Goal of the exercise: The lines below may contain the word "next". Please count those that do and give the number alone.

Given records:
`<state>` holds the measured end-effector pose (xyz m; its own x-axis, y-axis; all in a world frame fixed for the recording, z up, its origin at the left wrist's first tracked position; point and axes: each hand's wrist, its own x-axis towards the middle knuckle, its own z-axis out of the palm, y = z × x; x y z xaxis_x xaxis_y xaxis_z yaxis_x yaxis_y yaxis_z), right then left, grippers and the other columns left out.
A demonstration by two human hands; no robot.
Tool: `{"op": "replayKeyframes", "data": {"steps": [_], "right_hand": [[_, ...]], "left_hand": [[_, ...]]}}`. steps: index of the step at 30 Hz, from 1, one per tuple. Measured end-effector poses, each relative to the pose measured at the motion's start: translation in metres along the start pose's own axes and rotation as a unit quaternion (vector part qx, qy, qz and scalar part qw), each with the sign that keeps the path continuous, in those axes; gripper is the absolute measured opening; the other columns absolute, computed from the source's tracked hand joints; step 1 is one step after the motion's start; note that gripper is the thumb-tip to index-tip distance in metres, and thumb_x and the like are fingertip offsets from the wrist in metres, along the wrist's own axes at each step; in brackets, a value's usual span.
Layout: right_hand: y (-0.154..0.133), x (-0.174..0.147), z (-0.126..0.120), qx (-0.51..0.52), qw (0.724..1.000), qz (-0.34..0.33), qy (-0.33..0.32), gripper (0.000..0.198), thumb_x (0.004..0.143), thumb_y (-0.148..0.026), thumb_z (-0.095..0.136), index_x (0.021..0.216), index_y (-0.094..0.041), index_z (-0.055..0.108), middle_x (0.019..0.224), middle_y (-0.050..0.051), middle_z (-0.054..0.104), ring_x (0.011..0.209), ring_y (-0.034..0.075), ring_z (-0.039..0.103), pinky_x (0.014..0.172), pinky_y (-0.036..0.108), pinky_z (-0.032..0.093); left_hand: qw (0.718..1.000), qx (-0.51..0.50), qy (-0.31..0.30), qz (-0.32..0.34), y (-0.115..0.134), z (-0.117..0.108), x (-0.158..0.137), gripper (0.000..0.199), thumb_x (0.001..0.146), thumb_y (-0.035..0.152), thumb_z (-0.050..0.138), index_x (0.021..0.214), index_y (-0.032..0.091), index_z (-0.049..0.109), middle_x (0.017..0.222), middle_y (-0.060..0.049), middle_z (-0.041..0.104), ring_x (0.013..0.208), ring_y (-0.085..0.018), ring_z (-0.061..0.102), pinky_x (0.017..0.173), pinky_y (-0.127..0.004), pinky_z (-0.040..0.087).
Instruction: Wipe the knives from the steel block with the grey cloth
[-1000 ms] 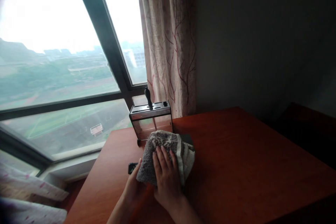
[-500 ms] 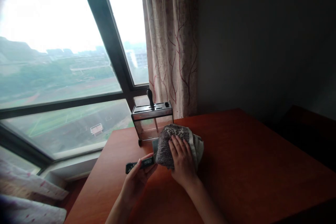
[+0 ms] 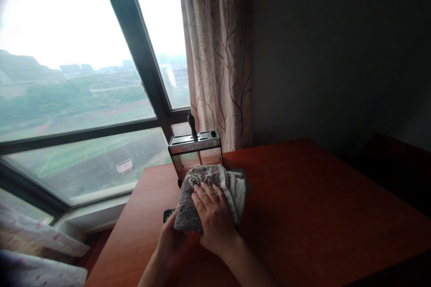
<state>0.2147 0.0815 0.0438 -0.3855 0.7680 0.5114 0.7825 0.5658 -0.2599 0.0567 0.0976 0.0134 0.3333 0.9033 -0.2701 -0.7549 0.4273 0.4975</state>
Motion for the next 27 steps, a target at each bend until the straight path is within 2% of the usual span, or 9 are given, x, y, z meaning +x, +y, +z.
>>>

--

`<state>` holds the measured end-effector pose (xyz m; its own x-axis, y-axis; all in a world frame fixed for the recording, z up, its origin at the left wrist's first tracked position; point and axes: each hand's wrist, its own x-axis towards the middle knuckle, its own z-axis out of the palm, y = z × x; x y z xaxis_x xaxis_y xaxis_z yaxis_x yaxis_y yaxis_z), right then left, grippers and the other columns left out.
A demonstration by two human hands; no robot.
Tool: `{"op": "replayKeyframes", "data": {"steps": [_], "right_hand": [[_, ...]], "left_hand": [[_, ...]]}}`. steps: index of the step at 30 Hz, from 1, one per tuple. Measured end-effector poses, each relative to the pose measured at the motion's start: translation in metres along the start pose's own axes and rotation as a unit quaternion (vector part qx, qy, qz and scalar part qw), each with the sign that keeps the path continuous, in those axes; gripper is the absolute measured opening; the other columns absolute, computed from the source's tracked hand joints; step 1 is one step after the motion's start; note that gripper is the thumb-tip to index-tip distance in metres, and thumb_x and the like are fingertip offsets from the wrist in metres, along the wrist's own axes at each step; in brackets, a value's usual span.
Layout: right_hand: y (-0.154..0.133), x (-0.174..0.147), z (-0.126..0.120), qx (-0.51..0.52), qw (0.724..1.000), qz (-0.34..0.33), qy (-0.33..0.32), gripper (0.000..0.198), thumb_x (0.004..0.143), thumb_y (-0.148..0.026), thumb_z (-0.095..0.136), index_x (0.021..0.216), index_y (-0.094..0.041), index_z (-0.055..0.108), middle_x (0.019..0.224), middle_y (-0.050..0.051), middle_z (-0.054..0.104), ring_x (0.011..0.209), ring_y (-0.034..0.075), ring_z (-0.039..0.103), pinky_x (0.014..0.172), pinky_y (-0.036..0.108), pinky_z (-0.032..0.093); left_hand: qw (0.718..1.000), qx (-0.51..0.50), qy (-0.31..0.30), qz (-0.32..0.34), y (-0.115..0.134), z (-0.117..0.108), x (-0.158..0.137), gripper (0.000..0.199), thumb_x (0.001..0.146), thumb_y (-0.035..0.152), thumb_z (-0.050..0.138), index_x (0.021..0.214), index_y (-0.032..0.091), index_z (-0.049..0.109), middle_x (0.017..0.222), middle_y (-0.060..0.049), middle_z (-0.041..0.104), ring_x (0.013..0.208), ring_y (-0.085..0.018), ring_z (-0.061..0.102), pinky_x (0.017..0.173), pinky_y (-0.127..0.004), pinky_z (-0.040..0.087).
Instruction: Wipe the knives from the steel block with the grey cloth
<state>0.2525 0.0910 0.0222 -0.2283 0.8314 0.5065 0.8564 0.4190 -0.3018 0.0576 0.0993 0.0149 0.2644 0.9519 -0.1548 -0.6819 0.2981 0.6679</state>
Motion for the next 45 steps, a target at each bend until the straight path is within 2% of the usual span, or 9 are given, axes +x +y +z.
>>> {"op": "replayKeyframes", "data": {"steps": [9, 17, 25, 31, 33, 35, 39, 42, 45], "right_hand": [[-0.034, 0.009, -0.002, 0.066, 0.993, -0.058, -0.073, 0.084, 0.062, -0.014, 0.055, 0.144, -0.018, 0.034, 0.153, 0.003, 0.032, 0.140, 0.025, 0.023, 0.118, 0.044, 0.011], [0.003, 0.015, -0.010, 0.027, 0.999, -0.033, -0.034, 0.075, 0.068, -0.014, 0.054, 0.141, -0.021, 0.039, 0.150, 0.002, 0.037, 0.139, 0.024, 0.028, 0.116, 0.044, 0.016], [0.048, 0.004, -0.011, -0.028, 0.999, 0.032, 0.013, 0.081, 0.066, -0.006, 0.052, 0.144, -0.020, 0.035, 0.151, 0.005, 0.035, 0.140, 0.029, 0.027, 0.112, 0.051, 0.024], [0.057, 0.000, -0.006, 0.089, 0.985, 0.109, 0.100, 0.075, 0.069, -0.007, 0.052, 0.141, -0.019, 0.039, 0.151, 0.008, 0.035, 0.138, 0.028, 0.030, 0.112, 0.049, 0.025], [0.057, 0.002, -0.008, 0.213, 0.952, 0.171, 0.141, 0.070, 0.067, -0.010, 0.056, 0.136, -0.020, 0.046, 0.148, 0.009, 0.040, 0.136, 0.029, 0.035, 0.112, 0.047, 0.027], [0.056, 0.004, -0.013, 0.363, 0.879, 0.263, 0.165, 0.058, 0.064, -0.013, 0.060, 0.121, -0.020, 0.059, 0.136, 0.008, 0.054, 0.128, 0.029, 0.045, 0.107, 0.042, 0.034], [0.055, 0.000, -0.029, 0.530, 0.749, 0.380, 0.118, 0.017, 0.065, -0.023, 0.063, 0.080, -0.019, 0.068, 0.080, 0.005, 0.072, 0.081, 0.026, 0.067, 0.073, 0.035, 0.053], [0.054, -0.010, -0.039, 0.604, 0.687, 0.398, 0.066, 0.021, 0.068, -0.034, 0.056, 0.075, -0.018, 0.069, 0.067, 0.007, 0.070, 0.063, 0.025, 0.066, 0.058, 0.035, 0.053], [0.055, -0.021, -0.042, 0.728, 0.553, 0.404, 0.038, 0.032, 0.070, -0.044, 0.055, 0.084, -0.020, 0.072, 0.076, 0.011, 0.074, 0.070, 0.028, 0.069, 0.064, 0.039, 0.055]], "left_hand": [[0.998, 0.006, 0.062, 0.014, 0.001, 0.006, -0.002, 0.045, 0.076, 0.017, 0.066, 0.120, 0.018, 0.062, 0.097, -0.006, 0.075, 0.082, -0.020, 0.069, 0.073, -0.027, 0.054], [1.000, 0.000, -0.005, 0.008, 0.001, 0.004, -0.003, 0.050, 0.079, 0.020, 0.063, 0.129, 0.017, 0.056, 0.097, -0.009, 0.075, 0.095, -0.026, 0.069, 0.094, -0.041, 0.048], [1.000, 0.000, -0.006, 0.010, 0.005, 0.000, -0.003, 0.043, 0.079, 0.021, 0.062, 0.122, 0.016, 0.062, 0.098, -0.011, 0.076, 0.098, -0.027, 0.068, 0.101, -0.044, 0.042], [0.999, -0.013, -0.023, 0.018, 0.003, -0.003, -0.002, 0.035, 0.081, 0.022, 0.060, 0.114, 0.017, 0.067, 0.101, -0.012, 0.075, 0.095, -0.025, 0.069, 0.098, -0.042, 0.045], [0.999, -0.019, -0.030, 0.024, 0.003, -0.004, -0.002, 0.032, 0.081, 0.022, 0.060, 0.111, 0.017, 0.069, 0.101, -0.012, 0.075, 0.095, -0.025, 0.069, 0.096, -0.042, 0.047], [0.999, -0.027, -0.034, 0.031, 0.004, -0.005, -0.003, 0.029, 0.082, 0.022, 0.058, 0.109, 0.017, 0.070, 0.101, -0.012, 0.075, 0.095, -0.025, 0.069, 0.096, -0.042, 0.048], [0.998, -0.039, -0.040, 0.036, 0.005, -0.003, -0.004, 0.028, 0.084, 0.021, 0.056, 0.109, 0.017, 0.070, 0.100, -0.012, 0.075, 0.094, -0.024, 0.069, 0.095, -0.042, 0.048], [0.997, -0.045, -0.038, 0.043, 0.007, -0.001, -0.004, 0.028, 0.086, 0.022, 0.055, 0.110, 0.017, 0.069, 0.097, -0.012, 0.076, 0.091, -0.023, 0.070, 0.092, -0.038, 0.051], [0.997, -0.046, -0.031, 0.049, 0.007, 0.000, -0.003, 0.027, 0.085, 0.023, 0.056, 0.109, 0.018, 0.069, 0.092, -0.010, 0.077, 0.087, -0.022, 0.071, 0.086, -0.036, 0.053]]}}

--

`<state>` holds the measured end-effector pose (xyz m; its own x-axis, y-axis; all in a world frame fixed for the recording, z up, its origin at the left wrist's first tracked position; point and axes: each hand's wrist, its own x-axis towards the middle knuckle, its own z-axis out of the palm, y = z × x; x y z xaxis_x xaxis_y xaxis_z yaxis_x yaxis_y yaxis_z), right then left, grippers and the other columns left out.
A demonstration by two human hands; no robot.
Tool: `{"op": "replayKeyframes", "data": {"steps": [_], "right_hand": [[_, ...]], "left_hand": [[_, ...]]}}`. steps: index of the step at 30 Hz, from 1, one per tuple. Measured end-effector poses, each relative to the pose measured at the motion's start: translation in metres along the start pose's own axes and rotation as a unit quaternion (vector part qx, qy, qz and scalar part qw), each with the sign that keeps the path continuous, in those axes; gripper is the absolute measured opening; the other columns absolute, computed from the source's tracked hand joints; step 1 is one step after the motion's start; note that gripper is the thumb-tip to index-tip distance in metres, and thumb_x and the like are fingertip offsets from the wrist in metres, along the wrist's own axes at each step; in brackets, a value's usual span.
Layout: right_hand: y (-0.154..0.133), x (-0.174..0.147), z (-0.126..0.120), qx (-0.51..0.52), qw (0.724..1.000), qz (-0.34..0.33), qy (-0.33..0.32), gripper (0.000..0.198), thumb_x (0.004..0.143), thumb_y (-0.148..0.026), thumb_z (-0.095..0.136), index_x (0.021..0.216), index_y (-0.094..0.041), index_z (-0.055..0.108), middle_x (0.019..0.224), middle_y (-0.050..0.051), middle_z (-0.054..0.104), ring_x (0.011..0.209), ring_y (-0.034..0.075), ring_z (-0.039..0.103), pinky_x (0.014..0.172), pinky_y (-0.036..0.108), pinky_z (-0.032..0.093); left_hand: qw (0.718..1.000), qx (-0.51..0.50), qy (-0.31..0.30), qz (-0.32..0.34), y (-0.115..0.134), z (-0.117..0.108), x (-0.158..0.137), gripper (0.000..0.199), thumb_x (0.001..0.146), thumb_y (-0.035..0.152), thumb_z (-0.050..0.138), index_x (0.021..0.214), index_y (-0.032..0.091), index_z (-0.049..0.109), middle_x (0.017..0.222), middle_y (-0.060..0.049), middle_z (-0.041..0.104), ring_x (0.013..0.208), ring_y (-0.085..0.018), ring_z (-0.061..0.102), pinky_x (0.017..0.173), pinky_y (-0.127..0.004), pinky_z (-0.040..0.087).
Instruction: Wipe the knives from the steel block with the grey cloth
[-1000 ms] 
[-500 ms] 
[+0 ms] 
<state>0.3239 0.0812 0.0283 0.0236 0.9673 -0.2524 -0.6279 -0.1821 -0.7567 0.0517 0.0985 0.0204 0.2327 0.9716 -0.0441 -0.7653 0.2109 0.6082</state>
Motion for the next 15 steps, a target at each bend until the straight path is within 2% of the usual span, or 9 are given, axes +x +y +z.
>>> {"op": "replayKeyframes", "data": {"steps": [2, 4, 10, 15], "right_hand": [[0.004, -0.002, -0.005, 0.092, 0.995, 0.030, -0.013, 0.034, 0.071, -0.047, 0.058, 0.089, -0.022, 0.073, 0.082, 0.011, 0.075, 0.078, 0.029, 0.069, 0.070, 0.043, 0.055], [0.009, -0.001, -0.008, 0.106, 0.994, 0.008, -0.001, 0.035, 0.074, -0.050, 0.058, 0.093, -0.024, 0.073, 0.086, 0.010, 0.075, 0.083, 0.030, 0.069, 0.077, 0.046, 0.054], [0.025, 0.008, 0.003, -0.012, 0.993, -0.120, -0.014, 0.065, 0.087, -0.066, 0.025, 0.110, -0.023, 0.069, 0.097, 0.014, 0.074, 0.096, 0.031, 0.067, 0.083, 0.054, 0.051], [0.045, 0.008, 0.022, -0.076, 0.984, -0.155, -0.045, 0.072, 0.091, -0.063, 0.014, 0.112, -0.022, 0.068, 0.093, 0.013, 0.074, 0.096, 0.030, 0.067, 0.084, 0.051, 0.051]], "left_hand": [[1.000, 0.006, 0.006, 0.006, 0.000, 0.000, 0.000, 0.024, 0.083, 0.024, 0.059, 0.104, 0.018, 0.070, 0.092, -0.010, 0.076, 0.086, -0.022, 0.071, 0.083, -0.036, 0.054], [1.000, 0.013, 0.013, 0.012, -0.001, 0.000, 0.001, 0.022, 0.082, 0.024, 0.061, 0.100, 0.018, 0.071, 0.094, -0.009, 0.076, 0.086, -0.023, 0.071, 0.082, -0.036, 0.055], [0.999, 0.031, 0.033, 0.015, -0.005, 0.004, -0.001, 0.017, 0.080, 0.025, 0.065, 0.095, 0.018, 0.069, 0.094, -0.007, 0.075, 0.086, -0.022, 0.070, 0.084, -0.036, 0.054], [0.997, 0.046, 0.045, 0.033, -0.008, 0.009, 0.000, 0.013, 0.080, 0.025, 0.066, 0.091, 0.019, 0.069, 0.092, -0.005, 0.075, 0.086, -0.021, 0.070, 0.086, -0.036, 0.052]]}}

Exercise result: 3